• _WORK ITEM_
For the entries below, repeat exactly each line starting with the one that contains "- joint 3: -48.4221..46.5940" and going on through the one that contains "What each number", and no others.

• _DATA EXTRACT_
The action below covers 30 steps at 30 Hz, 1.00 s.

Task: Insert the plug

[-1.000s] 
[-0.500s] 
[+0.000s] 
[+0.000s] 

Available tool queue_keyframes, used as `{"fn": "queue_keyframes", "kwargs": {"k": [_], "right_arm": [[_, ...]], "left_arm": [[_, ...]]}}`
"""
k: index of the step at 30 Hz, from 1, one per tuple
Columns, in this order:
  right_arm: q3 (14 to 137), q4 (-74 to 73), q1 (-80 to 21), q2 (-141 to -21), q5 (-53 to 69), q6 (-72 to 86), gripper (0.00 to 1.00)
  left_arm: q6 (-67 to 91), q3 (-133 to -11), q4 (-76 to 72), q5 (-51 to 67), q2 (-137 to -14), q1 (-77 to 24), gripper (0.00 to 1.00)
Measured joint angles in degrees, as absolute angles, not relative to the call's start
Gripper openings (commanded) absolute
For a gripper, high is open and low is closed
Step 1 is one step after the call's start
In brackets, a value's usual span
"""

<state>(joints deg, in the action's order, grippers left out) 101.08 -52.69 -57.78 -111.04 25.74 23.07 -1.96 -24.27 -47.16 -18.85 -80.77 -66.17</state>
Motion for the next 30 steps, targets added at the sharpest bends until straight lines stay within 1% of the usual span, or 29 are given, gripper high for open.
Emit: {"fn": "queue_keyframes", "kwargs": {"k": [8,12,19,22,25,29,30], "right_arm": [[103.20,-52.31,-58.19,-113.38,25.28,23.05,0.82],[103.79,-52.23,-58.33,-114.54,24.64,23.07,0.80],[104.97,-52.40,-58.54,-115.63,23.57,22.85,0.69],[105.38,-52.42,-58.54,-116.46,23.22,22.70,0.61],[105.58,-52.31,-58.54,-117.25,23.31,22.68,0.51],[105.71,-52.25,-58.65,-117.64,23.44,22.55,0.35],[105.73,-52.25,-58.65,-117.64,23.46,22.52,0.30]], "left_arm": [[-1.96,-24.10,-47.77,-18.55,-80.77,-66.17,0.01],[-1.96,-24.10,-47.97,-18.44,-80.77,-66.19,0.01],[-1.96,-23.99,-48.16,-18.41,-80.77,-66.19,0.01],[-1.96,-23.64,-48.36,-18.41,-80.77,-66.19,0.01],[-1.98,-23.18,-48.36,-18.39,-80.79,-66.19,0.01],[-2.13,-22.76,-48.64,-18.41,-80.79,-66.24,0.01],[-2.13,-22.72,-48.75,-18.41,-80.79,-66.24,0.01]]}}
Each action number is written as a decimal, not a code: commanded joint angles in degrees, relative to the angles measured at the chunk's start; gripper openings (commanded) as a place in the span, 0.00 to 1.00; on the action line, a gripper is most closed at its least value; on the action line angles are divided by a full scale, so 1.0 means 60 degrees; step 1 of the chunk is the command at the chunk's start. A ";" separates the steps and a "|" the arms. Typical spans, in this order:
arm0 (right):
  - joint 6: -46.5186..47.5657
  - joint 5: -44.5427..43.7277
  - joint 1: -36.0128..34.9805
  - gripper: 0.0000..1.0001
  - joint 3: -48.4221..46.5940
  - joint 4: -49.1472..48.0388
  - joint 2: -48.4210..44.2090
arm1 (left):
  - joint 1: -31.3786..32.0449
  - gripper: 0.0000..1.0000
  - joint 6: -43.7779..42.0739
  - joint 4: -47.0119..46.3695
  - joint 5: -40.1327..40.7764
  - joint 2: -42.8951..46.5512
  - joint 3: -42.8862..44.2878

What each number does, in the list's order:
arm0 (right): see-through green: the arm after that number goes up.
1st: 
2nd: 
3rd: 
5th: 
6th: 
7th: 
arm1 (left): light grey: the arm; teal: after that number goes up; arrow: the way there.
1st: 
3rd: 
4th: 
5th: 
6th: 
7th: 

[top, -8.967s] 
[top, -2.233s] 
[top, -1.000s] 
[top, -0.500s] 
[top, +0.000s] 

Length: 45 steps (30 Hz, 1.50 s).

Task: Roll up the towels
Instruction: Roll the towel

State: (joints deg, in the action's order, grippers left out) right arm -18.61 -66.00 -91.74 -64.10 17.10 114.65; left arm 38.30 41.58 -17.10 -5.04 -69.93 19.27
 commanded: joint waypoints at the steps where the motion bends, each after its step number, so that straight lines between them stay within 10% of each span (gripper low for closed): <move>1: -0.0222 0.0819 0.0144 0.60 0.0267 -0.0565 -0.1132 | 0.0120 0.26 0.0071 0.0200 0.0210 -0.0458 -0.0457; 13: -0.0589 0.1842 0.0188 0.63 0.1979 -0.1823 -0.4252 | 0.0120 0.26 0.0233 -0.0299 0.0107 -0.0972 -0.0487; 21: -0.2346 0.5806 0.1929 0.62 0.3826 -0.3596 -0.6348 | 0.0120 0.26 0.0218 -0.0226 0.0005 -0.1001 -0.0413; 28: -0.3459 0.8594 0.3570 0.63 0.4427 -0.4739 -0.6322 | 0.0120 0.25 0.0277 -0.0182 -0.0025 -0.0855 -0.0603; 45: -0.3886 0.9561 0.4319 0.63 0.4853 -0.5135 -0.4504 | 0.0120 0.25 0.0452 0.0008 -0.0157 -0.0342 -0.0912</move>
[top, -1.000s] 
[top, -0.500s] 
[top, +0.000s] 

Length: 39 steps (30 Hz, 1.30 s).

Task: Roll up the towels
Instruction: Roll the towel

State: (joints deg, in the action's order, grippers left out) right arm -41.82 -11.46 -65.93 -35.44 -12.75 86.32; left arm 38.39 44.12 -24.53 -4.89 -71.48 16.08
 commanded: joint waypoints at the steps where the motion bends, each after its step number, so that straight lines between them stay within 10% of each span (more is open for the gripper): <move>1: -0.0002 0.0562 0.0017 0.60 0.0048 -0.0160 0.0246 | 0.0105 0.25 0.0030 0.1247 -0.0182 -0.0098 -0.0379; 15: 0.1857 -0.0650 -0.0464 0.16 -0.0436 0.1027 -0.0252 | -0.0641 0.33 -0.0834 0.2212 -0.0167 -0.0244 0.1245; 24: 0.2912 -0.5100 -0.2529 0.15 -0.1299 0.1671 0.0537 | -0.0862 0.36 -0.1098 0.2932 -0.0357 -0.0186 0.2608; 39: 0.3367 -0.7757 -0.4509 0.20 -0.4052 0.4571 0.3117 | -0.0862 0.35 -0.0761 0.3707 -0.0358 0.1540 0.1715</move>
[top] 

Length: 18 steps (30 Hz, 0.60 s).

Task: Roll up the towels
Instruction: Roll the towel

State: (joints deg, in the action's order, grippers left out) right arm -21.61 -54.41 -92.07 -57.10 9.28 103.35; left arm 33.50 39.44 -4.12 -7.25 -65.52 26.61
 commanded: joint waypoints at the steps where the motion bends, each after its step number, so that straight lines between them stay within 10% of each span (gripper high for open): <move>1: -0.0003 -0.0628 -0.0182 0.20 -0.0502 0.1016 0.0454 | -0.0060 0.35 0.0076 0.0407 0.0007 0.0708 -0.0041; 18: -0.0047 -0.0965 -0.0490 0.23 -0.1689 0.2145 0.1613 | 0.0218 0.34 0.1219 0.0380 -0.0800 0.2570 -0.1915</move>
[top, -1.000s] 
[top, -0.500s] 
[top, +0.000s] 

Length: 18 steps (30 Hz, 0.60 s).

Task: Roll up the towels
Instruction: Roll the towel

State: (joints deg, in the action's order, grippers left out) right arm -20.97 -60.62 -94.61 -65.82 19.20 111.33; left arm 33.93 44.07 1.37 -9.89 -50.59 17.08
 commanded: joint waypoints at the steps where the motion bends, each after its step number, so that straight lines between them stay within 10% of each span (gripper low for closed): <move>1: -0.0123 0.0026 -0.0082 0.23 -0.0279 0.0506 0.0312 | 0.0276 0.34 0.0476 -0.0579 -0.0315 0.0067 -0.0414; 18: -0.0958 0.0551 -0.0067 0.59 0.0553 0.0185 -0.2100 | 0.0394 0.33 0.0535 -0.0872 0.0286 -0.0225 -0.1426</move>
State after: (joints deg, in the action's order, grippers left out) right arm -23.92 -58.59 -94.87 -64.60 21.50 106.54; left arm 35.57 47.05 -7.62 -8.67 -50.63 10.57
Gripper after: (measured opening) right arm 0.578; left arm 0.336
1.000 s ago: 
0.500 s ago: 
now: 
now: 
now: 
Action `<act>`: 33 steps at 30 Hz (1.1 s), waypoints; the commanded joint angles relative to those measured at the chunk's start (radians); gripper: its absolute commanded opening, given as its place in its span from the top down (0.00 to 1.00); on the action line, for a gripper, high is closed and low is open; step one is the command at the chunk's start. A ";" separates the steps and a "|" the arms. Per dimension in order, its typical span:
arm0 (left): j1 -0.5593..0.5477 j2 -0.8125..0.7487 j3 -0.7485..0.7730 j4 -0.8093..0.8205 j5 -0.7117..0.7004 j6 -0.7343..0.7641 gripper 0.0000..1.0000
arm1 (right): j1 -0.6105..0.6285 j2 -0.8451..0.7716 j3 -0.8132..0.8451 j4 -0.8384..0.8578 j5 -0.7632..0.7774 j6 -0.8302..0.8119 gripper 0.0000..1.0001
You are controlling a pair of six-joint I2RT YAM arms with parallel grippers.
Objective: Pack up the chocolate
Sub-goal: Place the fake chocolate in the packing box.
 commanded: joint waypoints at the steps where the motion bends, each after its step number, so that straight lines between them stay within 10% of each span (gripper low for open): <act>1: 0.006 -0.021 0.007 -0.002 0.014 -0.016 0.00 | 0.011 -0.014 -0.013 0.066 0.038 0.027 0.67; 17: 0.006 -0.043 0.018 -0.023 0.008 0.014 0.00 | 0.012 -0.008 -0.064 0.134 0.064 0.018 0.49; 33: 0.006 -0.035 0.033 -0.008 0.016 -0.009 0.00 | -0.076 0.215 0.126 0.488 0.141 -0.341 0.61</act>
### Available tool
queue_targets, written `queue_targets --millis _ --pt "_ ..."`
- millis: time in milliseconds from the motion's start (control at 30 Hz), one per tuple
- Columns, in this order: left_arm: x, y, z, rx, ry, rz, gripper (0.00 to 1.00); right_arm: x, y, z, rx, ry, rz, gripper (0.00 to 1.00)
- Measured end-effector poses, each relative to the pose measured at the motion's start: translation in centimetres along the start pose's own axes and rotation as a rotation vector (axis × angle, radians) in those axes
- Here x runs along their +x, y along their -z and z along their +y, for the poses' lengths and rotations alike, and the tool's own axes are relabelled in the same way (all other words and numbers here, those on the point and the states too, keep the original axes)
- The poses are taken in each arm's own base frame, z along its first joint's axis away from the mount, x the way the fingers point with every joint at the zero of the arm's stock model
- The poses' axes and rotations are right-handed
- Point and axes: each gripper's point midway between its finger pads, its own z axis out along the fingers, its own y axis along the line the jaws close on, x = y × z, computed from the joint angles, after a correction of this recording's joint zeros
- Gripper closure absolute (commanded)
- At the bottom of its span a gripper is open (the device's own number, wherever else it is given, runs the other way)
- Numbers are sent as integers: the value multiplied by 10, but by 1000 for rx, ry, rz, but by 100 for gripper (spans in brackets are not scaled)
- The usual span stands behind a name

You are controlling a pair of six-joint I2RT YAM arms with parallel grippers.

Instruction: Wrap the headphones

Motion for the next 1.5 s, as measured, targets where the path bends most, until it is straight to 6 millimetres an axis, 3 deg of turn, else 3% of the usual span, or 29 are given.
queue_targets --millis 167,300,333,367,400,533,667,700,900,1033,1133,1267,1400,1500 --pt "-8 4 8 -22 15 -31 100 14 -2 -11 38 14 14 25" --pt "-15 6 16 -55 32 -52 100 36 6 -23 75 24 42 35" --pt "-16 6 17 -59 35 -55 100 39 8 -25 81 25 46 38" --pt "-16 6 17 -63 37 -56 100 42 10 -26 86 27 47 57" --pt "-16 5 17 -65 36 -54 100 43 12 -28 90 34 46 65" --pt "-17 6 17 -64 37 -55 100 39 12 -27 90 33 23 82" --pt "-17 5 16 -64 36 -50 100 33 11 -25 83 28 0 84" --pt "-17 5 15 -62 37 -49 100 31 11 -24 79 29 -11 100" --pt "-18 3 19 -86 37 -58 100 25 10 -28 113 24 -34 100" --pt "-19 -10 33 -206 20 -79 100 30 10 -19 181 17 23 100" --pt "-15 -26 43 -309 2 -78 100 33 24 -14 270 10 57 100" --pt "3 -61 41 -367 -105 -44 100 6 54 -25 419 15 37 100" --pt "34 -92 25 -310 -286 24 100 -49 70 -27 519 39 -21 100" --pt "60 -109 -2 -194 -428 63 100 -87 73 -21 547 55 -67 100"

• _RESPONSE AREA_
  - joint 3: -48.4221..46.5940
  - joint 4: -49.1472..48.0388
  - joint 2: -48.4210..44.2090
arm1 (left):
  - joint 1: -31.3786..32.0449
  - gripper: 0.0000..1.0000
  - joint 6: -43.7779..42.0739
  - joint 4: -47.0119..46.3695
  - joint 5: -40.1327..40.7764
  - joint 2: -42.8951..46.5512
  - joint 3: -42.8862..44.2878

What each number does, in the list's order:

No part of the exercise is left unanswered.